In der Ekstase der Sexualität kann man die Gleich-Gültigkeit der Lebensäußerungen erfahren
Gewalt und Sex
Vor wenigen Tagen erzählte mir jemand die Geschichte eines jungen Soldaten aus dem Kosovo-Krieg. Der Mann musste erleben, wie sein Freund an schweren Verletzungen starb. Er stand unter einem solchen Schock, dass der den Tod gar nicht wahrnahm und den Körper des Freundes über Tage zurück zu ihrem Dorf trug. Nachdem er ihn dort abgelegt hatte, überfiel er eine Frau und missbrauchte sie sexuell und körperlich. Der Mann selbst hatte Jahrzehnte später seine Geschichte berichtet.
Traumatisierung führt zu Gewalt
Ich habe lange darüber nachgedacht. An der Traumatisierung des Mannes kann es wohl keinen Zweifel geben. Der dissoziative Zustand und auch seine späteren Flashbacks sprechen eine deutliche Sprache. Es ist auch weithin geläufig, dass traumatisierte Soldaten nach der Rückkehr aus dem Krieg oft Gewalt im familiären Bereich ausüben.
Sexualität als Heilritual
Es gibt eine ganz alte Tradition, dass die Krieger, bevor sie nach der Schlacht wieder in die friedliche menschliche Gemeinschaft eingegliedert werden konnten, in den Tempel gehen mussten, wo sie mit den Priesterinnen zusammen waren. Durch die Sexualität und den Kontakt mit Liebe und Liebes- und Lebenslust erhielten sie ihre Menschlichkeit zurück. Sie mussten nach der Entmenschlichung durch die Gewalt wieder vermenschlicht werden. Dieser Tradition ist der Soldat gefolgt – ohne zu wissen, was er tut, und dabei hat auch die dafür geltenden Ritualregeln verletzt, denn das funktioniert natürlich mit der Vermenschlichung nicht, wenn man weiter zu Gewalt greift.
Wut auf das Leben
Außerdem hat er noch etwas anderes ausgelebt: Die Wut auf das Leben, die sich in einer Projektion gegen die das Leben hervorbringende Frau richtet. Die Wut richtet sich gegen die Frau schlechthin, das Leben, die Mutter des Lebens. Das ist sehr archaisch. In dieser Projektion kommt die ganze Schlechtigkeit und Bosheit, die er erlebt hat, und auch an sich selbst feststellt, aus der Frau. Sie ist die Pandora („die-alles-Schenkende“) mit der Büchse randvoll mit den Schrecklichkeiten. Der Mann könnte – ganz ohne Projektion – alles auch an sich selbst erkennen, was aber viel schmerzhafter ist.

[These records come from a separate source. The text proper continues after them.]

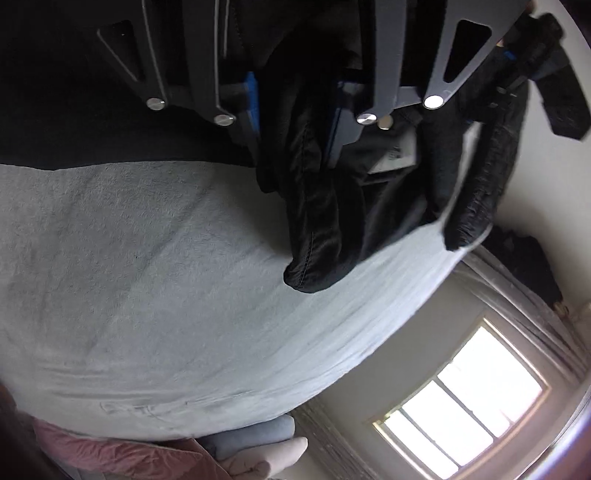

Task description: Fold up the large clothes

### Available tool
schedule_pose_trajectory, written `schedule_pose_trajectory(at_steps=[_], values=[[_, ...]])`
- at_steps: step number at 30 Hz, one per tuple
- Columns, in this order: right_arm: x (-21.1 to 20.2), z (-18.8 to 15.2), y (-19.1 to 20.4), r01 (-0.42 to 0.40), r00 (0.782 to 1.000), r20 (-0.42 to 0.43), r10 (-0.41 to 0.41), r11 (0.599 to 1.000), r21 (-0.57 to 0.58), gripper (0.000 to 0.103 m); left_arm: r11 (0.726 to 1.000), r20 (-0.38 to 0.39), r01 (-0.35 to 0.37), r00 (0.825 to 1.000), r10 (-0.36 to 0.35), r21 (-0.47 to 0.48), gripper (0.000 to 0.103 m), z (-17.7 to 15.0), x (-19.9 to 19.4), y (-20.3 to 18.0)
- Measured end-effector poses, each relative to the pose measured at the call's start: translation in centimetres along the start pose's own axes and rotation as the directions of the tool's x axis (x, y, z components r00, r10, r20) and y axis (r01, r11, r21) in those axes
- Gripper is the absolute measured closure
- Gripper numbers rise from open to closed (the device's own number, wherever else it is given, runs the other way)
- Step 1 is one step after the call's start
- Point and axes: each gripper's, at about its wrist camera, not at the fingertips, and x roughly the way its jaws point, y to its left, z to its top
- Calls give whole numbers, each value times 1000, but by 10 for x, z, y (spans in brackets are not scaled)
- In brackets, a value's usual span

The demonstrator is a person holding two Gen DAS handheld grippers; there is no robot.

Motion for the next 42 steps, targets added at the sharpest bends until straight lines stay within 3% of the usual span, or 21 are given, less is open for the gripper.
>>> schedule_pose_trajectory(at_steps=[1,3,4,6,7,8,11,12,14,18,19,20,22,24,26,28,30,32,35,40,42], values=[[-14,10,-9,47,996,70,-47,999,-7,84,999,0,17,1000,-17,27,29,-2,0,-9],[-33,20,-28,298,943,141,-302,953,45,84,997,-16,-5,1000,6,79,29,-7,5,-26],[-43,22,-39,302,940,145,-310,950,79,82,995,-28,-12,999,15,103,29,-8,8,-31],[-61,22,-49,231,967,91,-237,971,66,64,988,-41,-21,999,27,152,29,-11,9,-42],[-71,19,-46,214,975,68,-214,977,-5,46,985,-37,-28,999,35,172,29,-11,8,-45],[-82,14,-42,274,961,72,-267,955,-117,35,980,-32,-30,999,37,196,29,-12,6,-49],[-101,6,-49,496,864,86,-496,809,-316,21,975,-33,-27,999,35,218,29,-10,6,-57],[-102,8,-60,498,856,32,-515,807,-318,21,977,-34,-23,999,31,211,29,-10,7,-58],[-98,5,-78,427,881,-84,-466,858,-286,21,983,-38,-13,999,20,182,30,-6,12,-61],[-84,-13,-71,345,914,-90,-396,874,-343,26,992,-14,-3,1000,5,127,30,-3,18,-69],[-79,-18,-63,370,900,-76,-430,844,-389,43,993,0,-1,1000,1,116,32,-3,18,-70],[-75,-22,-52,437,862,-38,-506,779,-450,68,994,15,0,1000,-1,108,34,-3,15,-70],[-86,-27,-38,518,819,32,-573,714,-471,87,995,62,1,998,-7,98,34,-4,9,-72],[-98,-23,-43,601,778,106,-619,686,-410,87,995,88,28,995,-37,100,35,-9,6,-74],[-88,-21,-61,635,754,60,-655,701,-324,82,994,32,-2,999,-2,111,35,-17,21,-75],[-77,-30,-48,688,692,111,-713,605,-400,74,987,-73,-62,995,74,150,35,-24,44,-76],[-77,-34,-35,697,664,114,-739,557,-453,63,979,-56,-81,994,93,189,35,-24,38,-81],[-96,-37,-28,659,705,107,-701,592,-464,45,979,-56,-64,995,76,193,35,-24,25,-83],[-137,-43,-29,628,749,123,-651,639,-443,35,985,-120,-29,991,50,171,34,-30,3,-78],[-179,-50,-69,608,774,93,-626,696,-381,33,982,-167,-32,984,64,187,27,-60,-36,-66],[-182,-54,-92,624,761,60,-646,703,-340,22,978,-177,-45,981,82,205,27,-76,-48,-63]])
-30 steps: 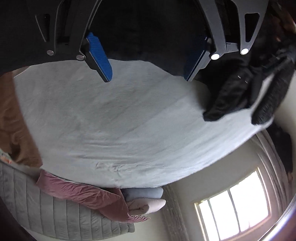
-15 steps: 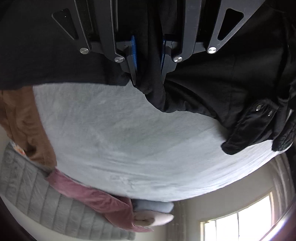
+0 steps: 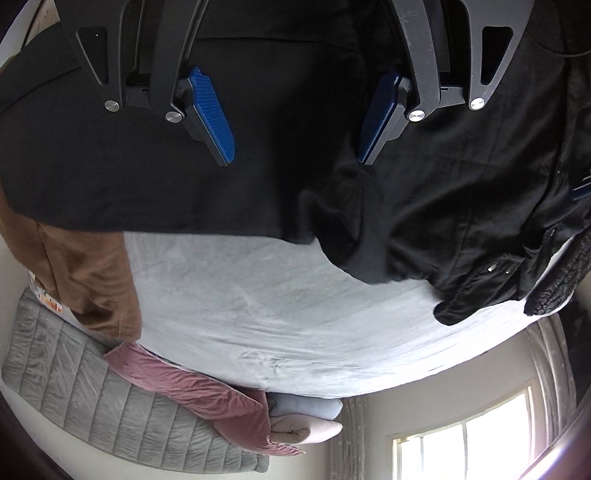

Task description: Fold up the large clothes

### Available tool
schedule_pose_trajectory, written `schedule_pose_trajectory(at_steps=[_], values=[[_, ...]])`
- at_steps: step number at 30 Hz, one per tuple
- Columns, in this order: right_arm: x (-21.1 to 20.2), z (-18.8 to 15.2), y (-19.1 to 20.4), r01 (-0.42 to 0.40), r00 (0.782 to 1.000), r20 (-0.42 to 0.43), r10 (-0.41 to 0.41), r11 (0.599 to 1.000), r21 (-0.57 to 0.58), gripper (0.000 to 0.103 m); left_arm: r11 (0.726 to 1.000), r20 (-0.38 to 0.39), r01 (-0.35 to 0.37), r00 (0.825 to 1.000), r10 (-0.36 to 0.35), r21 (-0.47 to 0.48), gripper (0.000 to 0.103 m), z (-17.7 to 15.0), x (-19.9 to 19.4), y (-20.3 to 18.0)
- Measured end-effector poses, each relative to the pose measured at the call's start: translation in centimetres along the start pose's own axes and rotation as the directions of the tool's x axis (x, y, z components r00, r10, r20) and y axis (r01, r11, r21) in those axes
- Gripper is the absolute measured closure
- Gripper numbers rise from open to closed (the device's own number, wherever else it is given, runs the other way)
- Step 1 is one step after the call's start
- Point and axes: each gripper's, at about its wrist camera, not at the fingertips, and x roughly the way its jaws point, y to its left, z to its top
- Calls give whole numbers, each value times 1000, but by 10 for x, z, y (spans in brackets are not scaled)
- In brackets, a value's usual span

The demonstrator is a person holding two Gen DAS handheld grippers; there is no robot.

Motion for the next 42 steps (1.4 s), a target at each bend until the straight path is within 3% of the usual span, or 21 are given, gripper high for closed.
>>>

Ich konnte einmal in einem ekstatisch-mystischen Erleben in der Sexualität die Wut, das Entsetzen und die Traurigkeit über die Möglichkeit des Lebens, etwas so bösartiges auf die Welt bringen zu können, und die Liebe des Lebens zum Leben gleichzeitig wahrnehmen. Dabei ist die Wut natürlich der individuellen Partnerin nicht anzulasten. Die Folge des Liebesaktes kann durchaus ein Krieg bzw. ein Krieger, der Krieg führt, sein – und beide, Frau und Mann, sind daran beteiligt. Es ist eine Ko-Kreation. Und wenn es gut läuft, ist sogar Liebe beteiligt.
Liebe des Lebens und Liebe zum Leben: Hingabe
Es entspricht meinem (mystischen) Erleben, dass das Leben – die Mutter des Lebens, die Shakti, das Lebendige an sich – dem Leben gleich-gültig, hingegeben und liebevoll gegenüber steht. Das Leben will nichts vom Leben, und in diesem Sinne ist alles in bester Ordnung, was geschieht. Es ist ein bisschen so, wie die Mutter, die alle ihre Kinder liebt, auch wenn sie nicht alle „gut“ sind. Es ist das anerkannte Recht der Mutter (und in dem abgeleiteten Sinne natürlich auch des Vaters), die Kinder zu lieben, selbst wenn sie Mörder werden.
Auf eine tiefe Weise liebt das Leben das Leben. Das ist Hingabe. Mit der eigenen Hingabe an das Leben hat man teil an der Hingabe des Lebens überhaupt.